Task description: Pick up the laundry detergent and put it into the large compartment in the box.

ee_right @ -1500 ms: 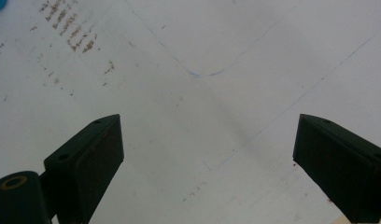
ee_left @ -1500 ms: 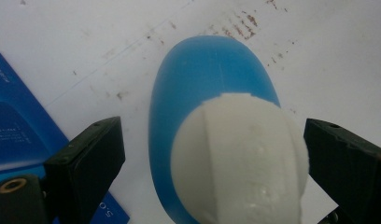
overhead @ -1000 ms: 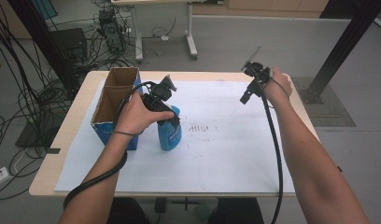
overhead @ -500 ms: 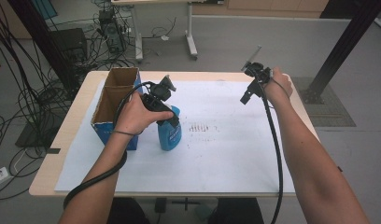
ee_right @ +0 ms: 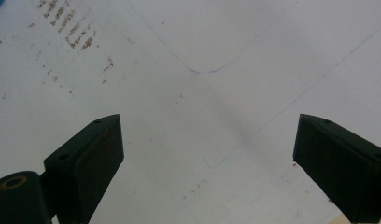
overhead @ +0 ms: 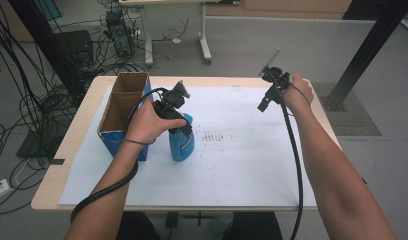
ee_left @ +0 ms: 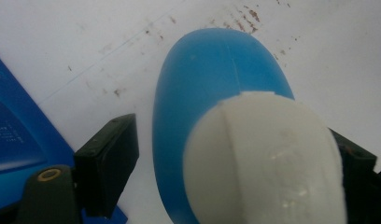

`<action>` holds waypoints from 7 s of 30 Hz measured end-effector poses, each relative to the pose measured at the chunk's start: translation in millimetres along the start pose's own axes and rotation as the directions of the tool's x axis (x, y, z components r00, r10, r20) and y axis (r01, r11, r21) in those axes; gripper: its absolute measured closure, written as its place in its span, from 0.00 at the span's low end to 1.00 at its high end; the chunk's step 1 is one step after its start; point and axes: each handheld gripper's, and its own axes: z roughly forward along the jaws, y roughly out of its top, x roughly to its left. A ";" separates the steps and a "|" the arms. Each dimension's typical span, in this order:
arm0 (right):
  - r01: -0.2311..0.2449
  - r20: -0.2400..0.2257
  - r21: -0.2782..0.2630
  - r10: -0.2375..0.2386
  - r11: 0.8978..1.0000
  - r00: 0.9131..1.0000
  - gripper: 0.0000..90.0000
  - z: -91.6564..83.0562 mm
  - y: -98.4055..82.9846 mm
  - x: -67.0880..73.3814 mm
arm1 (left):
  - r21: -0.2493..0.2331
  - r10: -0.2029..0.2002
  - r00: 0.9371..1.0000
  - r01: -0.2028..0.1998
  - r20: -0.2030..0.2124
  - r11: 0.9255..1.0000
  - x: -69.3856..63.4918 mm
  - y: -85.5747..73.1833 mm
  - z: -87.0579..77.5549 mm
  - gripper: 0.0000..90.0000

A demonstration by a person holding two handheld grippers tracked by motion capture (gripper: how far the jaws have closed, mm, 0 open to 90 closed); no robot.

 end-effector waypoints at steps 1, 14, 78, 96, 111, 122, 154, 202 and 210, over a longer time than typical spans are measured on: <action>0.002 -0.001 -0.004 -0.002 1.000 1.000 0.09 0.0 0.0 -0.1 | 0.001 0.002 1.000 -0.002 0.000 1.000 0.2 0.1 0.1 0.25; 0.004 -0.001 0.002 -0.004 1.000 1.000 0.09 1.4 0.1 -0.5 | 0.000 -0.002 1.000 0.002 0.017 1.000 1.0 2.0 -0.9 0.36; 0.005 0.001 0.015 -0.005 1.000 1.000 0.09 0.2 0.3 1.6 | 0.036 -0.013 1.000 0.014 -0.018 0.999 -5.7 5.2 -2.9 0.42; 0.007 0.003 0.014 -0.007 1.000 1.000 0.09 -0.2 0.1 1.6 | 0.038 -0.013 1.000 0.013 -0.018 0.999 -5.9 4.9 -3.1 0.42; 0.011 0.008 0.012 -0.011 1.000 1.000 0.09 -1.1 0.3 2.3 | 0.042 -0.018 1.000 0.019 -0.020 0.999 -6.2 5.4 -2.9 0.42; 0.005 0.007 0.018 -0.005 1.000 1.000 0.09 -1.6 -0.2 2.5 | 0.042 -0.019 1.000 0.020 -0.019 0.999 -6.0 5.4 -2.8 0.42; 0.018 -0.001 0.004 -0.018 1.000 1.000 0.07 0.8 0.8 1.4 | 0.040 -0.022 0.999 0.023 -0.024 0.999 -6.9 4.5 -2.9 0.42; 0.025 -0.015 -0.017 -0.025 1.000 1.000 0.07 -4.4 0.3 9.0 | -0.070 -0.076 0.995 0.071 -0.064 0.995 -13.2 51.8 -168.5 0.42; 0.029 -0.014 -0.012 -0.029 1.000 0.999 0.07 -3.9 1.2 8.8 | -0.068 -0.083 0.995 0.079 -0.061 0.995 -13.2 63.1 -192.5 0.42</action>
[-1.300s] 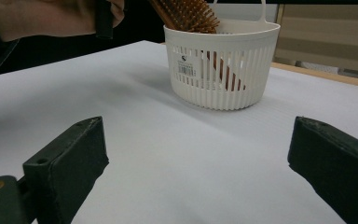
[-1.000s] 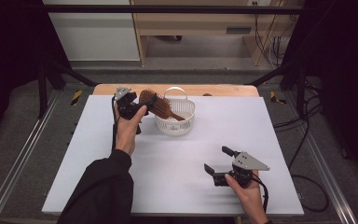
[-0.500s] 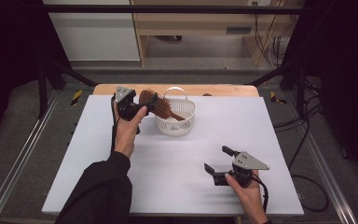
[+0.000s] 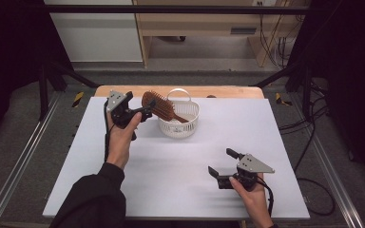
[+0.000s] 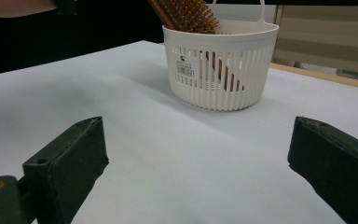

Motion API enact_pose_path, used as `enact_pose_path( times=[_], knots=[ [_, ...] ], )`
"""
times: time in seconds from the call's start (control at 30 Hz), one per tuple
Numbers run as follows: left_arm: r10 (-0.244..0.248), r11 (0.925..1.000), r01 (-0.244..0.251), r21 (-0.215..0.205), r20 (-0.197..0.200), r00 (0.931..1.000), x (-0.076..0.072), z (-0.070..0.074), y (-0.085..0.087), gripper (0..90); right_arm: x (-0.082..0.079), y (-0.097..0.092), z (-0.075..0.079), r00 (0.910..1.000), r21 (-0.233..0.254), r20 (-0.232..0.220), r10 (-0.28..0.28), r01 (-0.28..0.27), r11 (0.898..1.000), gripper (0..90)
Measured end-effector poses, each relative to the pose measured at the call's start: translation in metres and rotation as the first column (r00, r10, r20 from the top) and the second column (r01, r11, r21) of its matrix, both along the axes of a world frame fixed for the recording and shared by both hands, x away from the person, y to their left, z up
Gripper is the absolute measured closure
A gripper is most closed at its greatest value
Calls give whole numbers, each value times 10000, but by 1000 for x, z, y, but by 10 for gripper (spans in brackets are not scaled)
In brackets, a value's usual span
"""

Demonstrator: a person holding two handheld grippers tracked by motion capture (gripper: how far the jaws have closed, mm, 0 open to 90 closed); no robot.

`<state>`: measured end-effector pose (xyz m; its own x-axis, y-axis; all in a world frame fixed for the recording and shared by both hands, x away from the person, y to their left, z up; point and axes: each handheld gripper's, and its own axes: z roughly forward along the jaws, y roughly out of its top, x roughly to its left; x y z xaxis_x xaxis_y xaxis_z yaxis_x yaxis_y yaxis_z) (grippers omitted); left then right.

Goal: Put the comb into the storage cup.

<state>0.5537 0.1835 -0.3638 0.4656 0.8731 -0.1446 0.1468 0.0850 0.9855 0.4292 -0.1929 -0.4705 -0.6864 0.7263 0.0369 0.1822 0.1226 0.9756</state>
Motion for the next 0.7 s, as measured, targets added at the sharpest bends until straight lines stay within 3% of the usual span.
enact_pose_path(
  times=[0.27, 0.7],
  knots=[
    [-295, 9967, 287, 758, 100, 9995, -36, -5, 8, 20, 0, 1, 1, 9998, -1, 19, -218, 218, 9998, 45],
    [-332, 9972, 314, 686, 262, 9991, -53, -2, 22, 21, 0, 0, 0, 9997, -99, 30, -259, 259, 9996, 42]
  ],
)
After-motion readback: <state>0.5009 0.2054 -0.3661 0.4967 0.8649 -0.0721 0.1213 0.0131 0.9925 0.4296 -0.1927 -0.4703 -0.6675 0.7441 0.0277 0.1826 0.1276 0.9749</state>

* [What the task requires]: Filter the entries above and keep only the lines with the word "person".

* [Solution for this task]:
A demonstration by a person holding two handheld grippers tracked by motion capture (gripper: how far the jaws have closed, mm, 0 open to 90 closed); no robot.
Measured end-effector poses, each relative to the pose measured at the call's start: translation in metres and rotation as the first column (r00, r10, r20 from the top) and the second column (r01, r11, r21) of its matrix, both along the axes of a world frame fixed for the recording and shared by both hands, x away from the person, y to their left, z up
Demonstrator: a person holding two handheld grippers tracked by motion capture (gripper: how far the jaws have closed, mm, 0 open to 90 closed); no robot.
`<state>`: measured end-effector pose (xyz m; its own x-axis, y-axis; all in a world frame fixed for the recording and shared by both hands, x away from the person, y to their left, z up; point and axes: each handheld gripper's, and its own axes: z roughly forward along the jaws, y roughly out of its top, x roughly to its left; x y z xaxis_x xaxis_y xaxis_z yaxis_x yaxis_y yaxis_z) (grippers omitted); left then right.

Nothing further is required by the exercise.